Children are SDL tags and may be nested to an arbitrary depth. They are indented by convention but tabs are not significant in the language.
As of SDL 1.1 tags can be listed separated by semicolons on the same line:
tag1; tag2 "a value"; tag3 name="foo"
The Tag Data Structure
Tag values and children are modelled as lists. Order is significant and duplicates are allowed.
Tag tag1 = new Tag( "root" ).read( "nums 7 3" ); Tag tag2 = new Tag( "root" ).read( "nums 3 7" ); System.out.println(tag1.equals(tag2)); // Will print "false". Value order is significant. |
Tag attributes are modelled as a sorted map. Order is not significant and duplicates are not allowed.
Tag tag1 = new Tag( "root" ).ReadString( "lights kitchen=on bathroom=off" ); Tag tag2 = new Tag( "root" ).ReadString( "lights bathroom=off kitchen=on" ); Console.WrintLine(tag1.Equals(tag2)); // Will print "true". Attribute order is not significant. |
Anonymous Tags
Tags with no name are known as anonymous tags. They are automatically assigned the name "content".

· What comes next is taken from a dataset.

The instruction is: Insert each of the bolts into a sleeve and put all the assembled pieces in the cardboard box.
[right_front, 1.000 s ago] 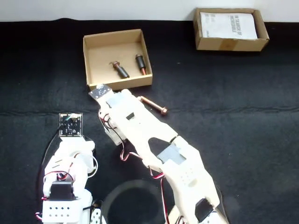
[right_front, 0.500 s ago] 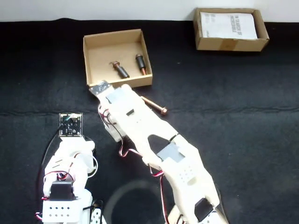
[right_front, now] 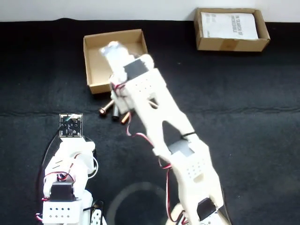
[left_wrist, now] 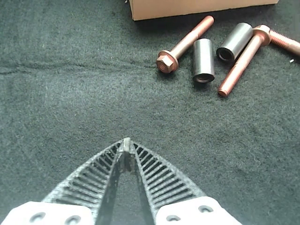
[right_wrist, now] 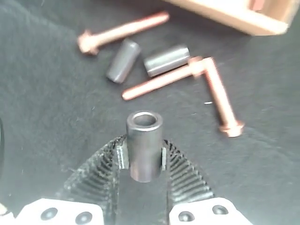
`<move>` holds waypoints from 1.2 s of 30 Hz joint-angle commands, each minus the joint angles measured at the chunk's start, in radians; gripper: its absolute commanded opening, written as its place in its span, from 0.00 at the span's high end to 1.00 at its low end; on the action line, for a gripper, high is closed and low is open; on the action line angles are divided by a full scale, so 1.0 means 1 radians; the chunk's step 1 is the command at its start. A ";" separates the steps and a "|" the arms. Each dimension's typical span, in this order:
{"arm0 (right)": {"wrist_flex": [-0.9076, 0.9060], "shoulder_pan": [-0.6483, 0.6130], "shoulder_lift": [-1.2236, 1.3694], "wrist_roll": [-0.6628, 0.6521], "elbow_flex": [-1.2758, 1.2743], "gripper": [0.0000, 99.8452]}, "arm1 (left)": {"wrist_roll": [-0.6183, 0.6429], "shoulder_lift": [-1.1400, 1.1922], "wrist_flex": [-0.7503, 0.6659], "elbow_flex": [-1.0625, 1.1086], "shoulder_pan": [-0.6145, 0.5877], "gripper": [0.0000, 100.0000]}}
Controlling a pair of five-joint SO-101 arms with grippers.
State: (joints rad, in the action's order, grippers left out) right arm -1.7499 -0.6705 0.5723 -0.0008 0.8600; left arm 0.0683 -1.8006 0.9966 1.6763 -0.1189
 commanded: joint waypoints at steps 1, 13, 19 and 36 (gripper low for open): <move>-0.015 0.038 -0.177 0.006 0.059 0.99 | -0.003 -0.010 -0.011 0.019 -0.013 0.99; -0.015 0.062 -0.714 0.006 -0.421 0.99 | -0.003 -0.010 -0.011 0.019 -0.012 0.99; -0.015 0.173 -1.030 0.006 -0.743 0.99 | -0.003 -0.010 -0.011 0.019 -0.008 0.99; 0.102 0.710 -1.811 0.000 -1.488 0.99 | -0.005 -0.008 -0.005 0.019 -0.005 0.99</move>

greetings { "hello" language="English" } # If we have a handle on the "greetings" tag we can access the # anonymous child tag by calling # Tag child1 = greetingTag.getChild("content");
Note: Anonymous tags must have at least one value Anonymous tags must have one or more values. They cannot contain only attributes. This design decision was taken to avoid confusion between a tag with a single value and an anonymous tag containing only one attribute. # Not allowed: An anonymous tag with a single attribute (and no values)... size=5 # ...because it could easily be confused with a tag having a single value size 5 |
Identifiers
An SDL identifier starts with a unicode letter or underscore (_) followed by zero or more unicode letters, numbers, underscores (_), dashes (-), periods (.) and dollar signs ($). Examples of valid identifiers are:
myName myName123 my-name my_name _my-name my_name_ com.ikayzo.foo
Literals
SDL supports 13 literal types. They are (parenthesis indicate optional components):
- unicode string - examples: "hello" or `aloha`
- unicode character - example: '/'
- Note: \uXXXX style unicode escapes are not supported (or needed because sdl files are UTF8)

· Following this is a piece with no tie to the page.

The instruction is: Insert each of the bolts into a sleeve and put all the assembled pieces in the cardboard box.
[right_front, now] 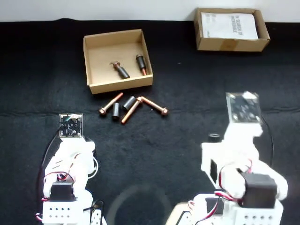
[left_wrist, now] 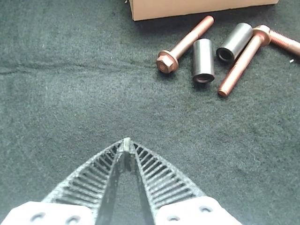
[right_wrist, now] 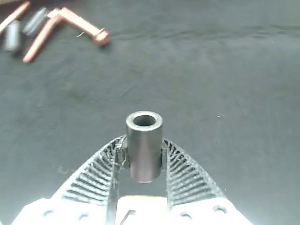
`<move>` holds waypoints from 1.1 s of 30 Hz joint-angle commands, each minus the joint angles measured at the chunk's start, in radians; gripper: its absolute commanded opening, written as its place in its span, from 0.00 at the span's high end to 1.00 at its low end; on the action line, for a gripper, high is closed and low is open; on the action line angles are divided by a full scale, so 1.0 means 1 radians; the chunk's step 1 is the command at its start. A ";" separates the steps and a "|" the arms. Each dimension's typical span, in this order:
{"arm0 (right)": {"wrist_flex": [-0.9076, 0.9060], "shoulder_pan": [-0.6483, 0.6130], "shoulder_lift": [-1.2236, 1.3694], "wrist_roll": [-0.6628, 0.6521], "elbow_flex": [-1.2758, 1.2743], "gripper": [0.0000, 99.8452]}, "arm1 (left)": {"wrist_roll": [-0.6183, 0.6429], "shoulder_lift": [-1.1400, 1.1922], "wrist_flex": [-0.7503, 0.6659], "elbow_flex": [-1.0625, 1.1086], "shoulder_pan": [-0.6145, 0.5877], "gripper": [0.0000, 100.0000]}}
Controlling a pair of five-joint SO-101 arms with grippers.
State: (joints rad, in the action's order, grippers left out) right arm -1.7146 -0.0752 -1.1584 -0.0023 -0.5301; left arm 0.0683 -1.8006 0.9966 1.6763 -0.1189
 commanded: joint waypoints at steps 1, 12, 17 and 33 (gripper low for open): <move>0.105 0.160 -0.107 0.002 -0.134 0.99 | -0.006 -0.008 -0.003 0.019 -0.005 0.99; 0.527 0.605 -0.390 0.002 -0.513 0.99 | -0.146 -0.008 0.054 0.019 0.027 0.99; 0.662 0.742 -0.535 -0.095 -0.722 0.99 | -0.186 -0.008 0.052 0.019 0.027 0.99; 1.053 1.156 -0.668 -0.230 -1.216 0.99 | -0.253 0.128 0.055 -0.202 0.028 0.99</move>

- integer (32 bits signed) - example: 123
- long integer (64 bits signed) - examples: 123L or 123l
- float (32 bits signed) - examples 123.43F or 123.43f
- double float (64 bits signed) - example: 123.43 or 123.43d or 123.43D
- decimal (128+ bits signed*) - example: 123.44BD or 123.44bd
- boolean - examples: true or false or on or off
- date yyyy/mm/dd - example 2005/12/05
- date time yyyy/mm/dd hh:mm(:ss)(.xxx)(-ZONE)

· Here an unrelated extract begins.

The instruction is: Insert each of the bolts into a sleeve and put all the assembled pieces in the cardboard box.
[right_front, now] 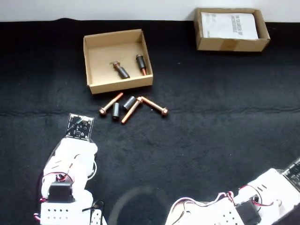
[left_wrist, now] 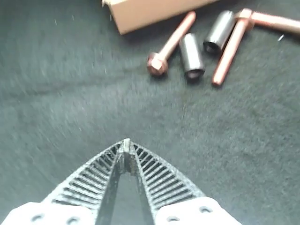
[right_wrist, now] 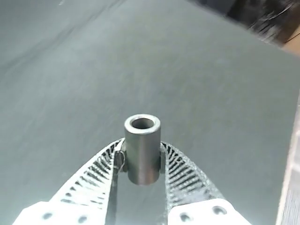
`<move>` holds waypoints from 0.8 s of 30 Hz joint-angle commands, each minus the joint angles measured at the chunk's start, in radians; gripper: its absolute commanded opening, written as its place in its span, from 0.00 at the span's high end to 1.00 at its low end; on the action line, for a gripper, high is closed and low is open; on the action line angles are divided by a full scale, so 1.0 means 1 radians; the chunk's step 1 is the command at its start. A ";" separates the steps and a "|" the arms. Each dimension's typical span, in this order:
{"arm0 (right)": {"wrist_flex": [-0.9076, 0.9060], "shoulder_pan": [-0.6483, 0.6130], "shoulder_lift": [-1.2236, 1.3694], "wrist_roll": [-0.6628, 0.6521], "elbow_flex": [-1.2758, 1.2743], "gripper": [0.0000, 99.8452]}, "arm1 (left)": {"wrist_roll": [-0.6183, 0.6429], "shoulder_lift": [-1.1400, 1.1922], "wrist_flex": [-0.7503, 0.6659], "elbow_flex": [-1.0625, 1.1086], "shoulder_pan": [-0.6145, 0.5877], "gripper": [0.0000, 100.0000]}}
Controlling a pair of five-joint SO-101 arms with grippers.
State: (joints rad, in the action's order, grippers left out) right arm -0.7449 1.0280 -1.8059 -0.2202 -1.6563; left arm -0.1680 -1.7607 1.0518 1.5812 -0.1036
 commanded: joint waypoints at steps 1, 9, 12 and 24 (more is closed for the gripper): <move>0.120 0.068 -0.021 -0.012 -0.120 0.99 | -0.018 0.151 0.000 -0.153 0.013 0.99; 0.165 0.142 -0.018 -0.014 -0.156 0.99 | -0.018 0.932 0.072 -0.725 0.016 0.99; 0.163 0.156 -0.016 -0.014 -0.156 0.99 | -0.023 1.231 0.190 -0.980 0.079 0.99; 0.163 0.275 -0.010 -0.015 -0.156 0.99 | -0.153 1.989 0.301 -1.704 0.321 0.99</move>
State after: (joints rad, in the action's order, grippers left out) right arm -0.6053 1.2766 -1.8075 -0.2202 -1.6594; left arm -0.2831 0.1297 1.3479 0.0407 0.1649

- example - 2005/12/05 05:21:23.532-JST
- notes: uses a 24 hour clock (0-23), only hours and minutes are mandatory
- time span using the format (d:)hh:mm:ss(.xxx)
- examples
- 12:14:42 (12 hours, 14 minutes, 42 seconds)
- 00:09:12 (9 minutes, 12 seconds)
- 00:00:01.023 (1 second, 23 milliseconds)
- 23d:05:21:23.532 (23 days, 5 hours, 21 minutes, 23 seconds, 532 milliseconds)
- note 1: hours, minutes, and seconds are required - days and milliseconds are optional
- note 2: if the day component is included it must be suffixed with a lower case 'd'
- examples
- binary [standard Base64] example - [sdf789GSfsb2+3324sf2]
- null A literal for a null value (must be lower case) example - null
* Notes: For platforms that do not support this level of precision, decimal should resolve to the most accurate decimal representation possible.
String Literals
There are two ways to write a string literal. Double quoted literals begin and end with a double quote ("). They cannot span lines unless the new line is escaped. If the new line is escaped, all white space to the left of the first non-white space character in the next line is ignored. For example, if we write
test "john \ doe"
The test tag's value will be "john doe". The space before the escape is preserved, but the space before the "d" in "doe" is ignored. White space characters (\n\r\t ), backslashes () and double quotes (") must be escaped in double quote literals.
name "hello" line "he said \"hello there\"" whitespace "item1\titem2\nitem3\titem4" continued "this is a long line \ of text"
The second type of string literal is the backquote (`) literal. It functions much like Python's triple quote (""") or C#'s at quote (@""). All characters including whitespace between backquotes are preserved. It is not necessary (or possible) to escape any type of character in a backquote literal.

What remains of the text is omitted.